Task directions >> What is the number of lines in the following data that contain "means"? Answer with the number alone.
:::::
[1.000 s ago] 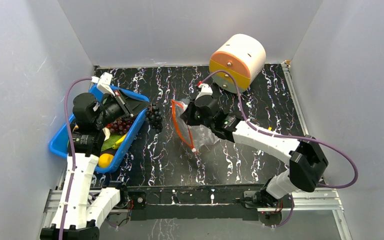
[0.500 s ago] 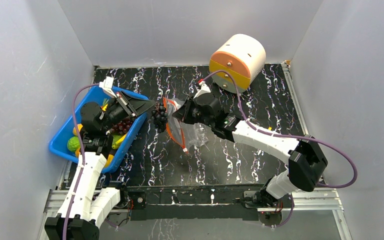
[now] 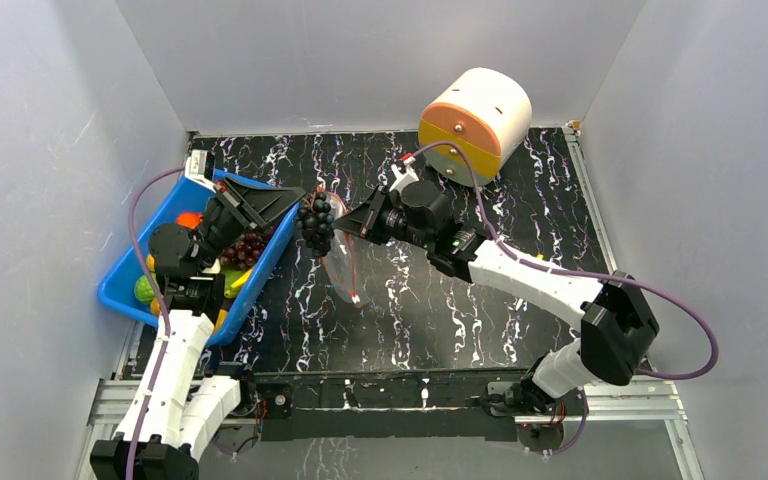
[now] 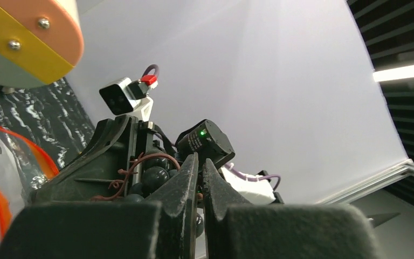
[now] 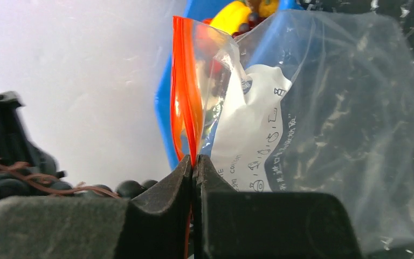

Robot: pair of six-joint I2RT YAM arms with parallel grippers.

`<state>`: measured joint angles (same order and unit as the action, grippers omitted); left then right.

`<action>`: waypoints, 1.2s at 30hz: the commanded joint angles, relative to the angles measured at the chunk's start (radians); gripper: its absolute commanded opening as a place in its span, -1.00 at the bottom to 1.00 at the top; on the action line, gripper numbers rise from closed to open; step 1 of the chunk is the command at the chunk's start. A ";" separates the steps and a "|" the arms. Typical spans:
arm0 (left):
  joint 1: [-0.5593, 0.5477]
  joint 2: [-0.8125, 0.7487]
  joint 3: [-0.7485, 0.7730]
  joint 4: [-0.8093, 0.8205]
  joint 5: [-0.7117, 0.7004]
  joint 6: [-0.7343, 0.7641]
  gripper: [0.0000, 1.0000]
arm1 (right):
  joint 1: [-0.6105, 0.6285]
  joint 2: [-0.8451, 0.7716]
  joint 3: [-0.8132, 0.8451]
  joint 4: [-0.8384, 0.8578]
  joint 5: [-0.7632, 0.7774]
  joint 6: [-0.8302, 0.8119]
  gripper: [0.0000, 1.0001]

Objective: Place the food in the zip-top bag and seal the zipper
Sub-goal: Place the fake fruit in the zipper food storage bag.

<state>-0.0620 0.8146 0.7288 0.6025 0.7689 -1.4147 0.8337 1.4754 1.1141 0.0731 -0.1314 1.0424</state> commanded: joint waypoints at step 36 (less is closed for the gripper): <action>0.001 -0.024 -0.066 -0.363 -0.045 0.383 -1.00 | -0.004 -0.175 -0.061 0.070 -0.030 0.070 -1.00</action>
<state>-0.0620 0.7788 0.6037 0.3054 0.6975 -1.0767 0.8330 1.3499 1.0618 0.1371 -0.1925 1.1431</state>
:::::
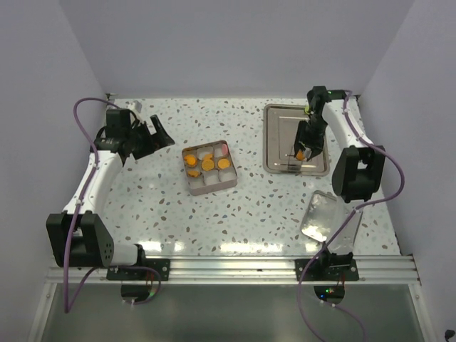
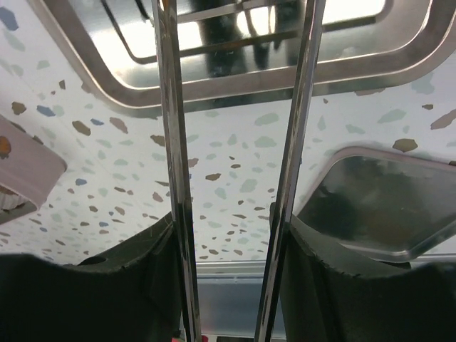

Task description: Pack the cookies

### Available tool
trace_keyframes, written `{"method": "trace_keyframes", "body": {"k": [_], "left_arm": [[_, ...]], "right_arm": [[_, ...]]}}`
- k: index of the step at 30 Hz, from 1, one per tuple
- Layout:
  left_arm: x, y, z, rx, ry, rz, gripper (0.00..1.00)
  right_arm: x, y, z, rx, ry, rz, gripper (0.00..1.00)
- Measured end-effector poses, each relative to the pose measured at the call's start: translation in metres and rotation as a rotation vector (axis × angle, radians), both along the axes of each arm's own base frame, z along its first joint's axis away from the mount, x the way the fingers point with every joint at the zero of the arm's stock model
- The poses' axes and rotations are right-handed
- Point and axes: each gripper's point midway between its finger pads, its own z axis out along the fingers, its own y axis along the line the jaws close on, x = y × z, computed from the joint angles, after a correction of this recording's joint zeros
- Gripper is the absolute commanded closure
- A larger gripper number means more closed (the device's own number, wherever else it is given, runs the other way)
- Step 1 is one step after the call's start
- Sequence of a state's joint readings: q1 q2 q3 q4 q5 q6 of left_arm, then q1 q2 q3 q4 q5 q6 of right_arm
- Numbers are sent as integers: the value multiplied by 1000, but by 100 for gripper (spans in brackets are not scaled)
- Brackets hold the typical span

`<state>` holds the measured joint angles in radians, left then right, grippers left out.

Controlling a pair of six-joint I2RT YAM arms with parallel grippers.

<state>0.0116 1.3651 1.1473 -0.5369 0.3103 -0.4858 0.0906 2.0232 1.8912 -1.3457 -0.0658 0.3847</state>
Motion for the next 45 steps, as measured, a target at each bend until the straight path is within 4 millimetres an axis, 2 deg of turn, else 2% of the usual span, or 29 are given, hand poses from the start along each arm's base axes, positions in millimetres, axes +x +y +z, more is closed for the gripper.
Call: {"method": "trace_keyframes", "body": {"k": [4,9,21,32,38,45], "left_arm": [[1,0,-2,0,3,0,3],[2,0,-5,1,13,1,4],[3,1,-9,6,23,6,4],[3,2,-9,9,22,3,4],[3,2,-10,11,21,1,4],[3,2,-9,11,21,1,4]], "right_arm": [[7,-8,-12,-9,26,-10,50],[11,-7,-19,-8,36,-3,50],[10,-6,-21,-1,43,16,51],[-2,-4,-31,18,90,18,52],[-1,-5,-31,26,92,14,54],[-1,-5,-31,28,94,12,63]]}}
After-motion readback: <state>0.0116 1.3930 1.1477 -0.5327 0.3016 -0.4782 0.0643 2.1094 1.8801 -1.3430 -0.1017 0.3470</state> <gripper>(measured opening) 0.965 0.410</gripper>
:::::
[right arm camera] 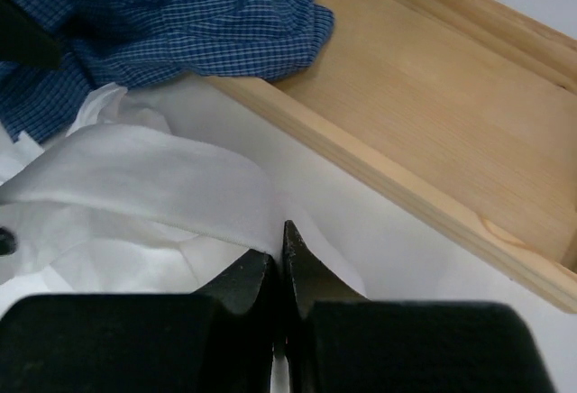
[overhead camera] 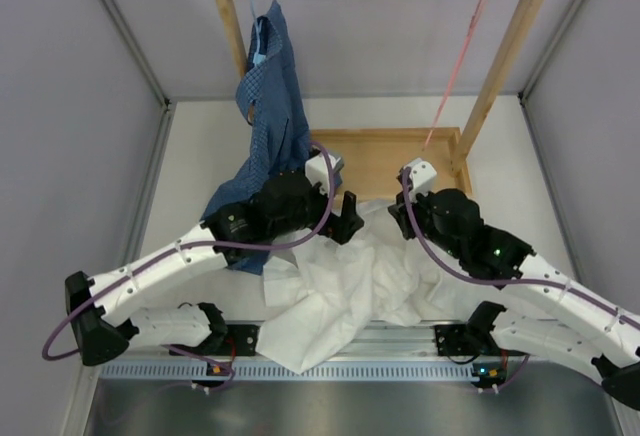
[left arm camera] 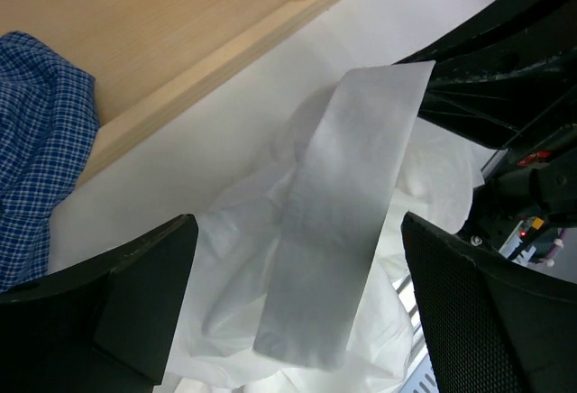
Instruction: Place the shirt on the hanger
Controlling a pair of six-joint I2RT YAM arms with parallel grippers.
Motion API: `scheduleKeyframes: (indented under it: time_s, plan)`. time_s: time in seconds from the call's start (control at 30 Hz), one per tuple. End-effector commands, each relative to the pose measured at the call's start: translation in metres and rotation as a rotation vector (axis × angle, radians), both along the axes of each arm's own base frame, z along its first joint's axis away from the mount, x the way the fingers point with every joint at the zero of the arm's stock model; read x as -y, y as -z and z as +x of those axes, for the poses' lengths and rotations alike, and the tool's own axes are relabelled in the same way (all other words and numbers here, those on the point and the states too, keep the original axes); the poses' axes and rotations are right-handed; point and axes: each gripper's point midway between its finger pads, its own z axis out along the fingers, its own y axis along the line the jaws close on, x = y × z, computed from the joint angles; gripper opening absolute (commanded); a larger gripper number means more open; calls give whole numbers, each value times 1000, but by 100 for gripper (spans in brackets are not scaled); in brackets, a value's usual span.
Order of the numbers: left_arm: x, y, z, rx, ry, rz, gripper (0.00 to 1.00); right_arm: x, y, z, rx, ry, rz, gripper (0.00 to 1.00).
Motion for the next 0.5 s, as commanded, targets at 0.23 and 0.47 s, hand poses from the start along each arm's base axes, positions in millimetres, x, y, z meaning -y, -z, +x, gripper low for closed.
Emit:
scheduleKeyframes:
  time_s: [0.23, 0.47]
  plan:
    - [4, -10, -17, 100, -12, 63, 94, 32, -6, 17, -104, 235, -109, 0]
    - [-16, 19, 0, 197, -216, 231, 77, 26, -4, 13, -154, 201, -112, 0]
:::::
Answer box >> 2